▸ To do: Extract, unchanged, every line from the top of the material below through the line with "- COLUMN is", and no more.

▸ Source information:

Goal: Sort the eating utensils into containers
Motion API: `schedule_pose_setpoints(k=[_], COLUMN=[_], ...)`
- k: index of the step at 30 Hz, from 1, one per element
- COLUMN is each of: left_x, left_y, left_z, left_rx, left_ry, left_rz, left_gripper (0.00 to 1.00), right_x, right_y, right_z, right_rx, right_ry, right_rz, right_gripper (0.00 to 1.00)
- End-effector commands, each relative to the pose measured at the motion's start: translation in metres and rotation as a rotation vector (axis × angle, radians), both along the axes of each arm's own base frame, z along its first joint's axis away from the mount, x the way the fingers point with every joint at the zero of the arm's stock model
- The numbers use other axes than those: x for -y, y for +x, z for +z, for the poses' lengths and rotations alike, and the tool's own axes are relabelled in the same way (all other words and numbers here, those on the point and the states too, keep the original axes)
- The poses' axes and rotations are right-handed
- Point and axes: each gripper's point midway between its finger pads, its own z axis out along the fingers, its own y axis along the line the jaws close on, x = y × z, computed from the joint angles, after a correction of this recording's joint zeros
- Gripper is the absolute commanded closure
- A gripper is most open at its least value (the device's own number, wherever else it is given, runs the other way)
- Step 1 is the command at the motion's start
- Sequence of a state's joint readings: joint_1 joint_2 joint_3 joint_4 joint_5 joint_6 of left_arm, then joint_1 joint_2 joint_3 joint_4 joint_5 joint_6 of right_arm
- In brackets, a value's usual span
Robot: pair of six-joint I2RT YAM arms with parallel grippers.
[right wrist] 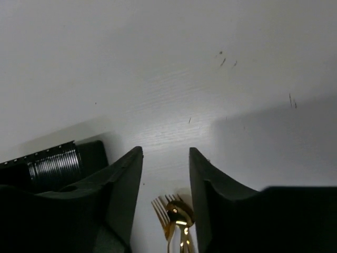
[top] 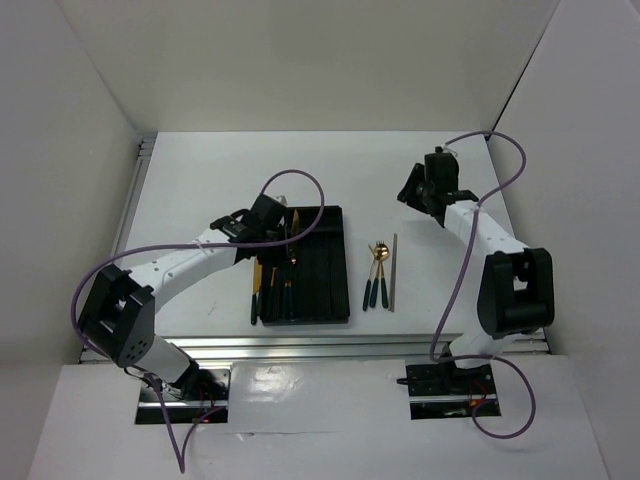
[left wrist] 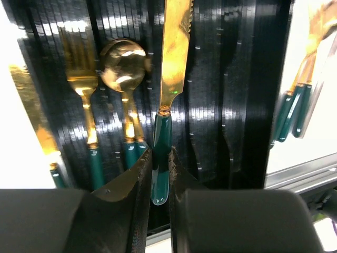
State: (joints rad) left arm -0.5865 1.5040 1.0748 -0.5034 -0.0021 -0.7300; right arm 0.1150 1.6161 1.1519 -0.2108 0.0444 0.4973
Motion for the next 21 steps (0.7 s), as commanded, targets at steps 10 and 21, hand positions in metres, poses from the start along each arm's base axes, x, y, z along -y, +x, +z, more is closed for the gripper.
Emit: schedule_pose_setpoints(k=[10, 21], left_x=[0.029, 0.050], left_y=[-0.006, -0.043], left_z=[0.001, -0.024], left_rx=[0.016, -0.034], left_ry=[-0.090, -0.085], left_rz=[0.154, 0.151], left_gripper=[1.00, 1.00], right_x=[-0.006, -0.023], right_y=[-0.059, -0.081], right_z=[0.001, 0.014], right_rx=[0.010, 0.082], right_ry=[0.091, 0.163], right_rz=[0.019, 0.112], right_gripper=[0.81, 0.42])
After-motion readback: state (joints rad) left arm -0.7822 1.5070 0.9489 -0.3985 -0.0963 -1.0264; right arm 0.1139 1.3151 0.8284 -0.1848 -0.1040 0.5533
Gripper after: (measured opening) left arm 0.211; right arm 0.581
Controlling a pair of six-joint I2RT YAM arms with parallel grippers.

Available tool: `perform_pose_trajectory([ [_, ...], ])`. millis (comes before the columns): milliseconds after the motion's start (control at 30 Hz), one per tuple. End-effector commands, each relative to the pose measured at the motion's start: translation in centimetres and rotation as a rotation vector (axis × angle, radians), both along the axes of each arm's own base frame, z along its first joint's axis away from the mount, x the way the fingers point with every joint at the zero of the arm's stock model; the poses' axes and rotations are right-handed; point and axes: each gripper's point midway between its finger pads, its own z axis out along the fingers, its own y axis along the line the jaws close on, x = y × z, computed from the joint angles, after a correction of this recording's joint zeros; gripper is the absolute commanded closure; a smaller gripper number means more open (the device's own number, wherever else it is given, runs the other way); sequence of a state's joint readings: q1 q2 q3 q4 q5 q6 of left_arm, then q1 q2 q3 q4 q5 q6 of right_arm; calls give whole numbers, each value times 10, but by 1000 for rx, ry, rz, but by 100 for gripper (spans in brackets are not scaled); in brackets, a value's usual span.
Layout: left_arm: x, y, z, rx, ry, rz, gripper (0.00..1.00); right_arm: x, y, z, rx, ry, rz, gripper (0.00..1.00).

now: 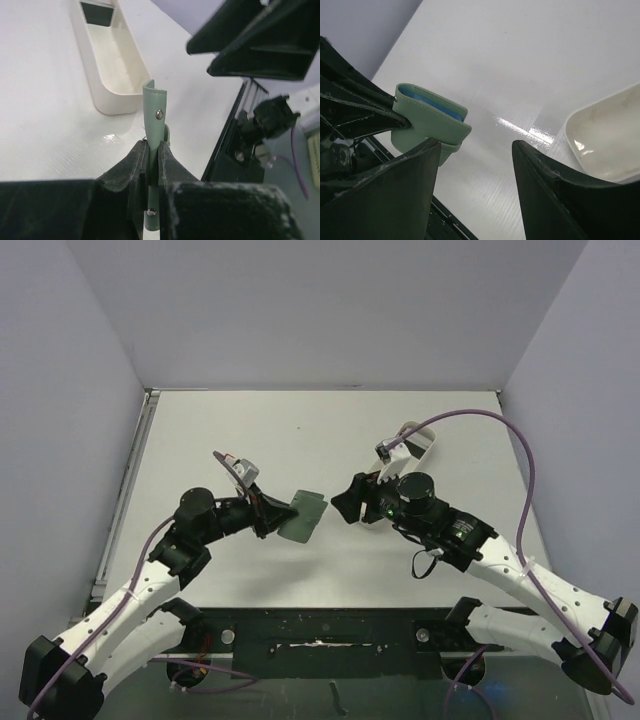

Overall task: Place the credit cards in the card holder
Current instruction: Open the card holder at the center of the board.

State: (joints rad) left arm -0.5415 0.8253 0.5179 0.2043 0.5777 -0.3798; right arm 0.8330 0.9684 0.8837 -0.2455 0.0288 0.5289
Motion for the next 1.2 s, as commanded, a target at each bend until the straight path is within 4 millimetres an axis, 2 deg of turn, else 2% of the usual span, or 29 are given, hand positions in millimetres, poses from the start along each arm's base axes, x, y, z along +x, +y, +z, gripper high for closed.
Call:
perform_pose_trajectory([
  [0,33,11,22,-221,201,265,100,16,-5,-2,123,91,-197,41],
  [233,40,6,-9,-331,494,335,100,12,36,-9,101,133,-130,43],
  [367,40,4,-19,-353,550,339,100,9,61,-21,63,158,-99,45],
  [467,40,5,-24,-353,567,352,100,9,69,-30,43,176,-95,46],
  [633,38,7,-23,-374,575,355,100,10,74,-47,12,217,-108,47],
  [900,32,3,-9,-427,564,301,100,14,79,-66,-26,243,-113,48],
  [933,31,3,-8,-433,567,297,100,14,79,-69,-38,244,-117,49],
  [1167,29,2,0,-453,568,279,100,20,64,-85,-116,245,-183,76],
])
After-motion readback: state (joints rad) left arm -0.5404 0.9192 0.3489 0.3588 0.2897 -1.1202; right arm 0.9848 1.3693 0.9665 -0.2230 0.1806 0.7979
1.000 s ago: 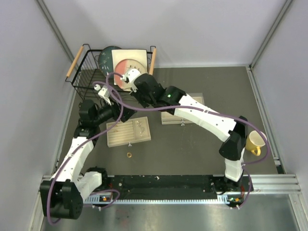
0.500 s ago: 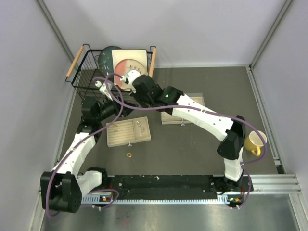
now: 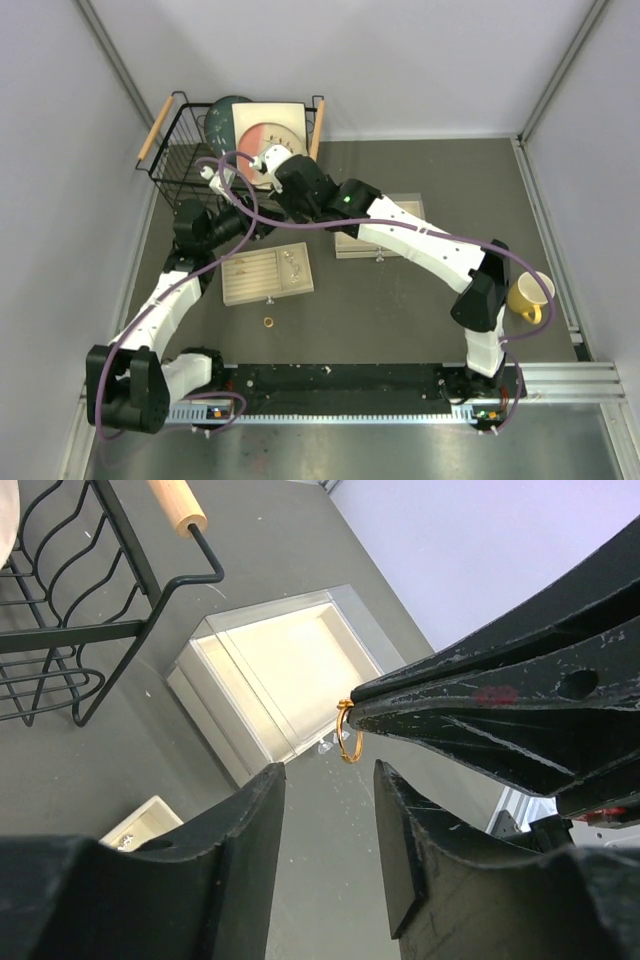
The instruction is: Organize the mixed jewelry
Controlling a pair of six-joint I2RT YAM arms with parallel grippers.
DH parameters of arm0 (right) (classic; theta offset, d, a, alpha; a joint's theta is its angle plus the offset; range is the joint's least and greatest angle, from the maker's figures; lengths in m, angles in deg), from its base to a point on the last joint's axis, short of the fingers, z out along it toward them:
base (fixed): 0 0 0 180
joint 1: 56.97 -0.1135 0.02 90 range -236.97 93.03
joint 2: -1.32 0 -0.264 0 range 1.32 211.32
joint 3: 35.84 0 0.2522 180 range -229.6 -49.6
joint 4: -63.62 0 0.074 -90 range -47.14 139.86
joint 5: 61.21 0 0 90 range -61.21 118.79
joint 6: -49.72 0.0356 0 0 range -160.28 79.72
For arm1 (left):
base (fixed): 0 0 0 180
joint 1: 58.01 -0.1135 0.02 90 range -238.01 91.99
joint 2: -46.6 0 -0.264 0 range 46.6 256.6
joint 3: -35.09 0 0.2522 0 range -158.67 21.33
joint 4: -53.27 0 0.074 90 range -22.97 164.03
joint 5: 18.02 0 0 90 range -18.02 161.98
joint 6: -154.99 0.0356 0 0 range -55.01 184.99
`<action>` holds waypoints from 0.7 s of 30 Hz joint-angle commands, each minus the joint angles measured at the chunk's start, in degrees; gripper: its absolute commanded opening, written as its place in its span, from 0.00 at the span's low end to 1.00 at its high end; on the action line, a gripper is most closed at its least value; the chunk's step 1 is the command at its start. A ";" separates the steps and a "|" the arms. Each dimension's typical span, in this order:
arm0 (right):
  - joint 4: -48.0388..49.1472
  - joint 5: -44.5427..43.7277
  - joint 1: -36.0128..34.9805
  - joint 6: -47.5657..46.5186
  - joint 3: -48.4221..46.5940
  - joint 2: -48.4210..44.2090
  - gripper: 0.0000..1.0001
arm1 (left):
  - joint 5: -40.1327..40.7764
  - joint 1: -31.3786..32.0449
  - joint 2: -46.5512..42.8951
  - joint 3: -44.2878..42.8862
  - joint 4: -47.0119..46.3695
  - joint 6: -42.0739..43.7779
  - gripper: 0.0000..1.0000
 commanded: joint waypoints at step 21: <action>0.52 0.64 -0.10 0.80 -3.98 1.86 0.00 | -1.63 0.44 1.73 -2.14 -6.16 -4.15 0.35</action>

▸ Task result:
Goal: Sort the eating utensils into containers
Motion API: `schedule_pose_setpoints(k=[_], COLUMN=[_], ...)`
- k: index of the step at 30 Hz, from 1, one per element
- COLUMN is each of: left_x, left_y, left_z, left_rx, left_ry, left_rz, left_gripper (0.00 to 1.00), right_x, right_y, right_z, right_rx, right_ry, right_rz, right_gripper (0.00 to 1.00)

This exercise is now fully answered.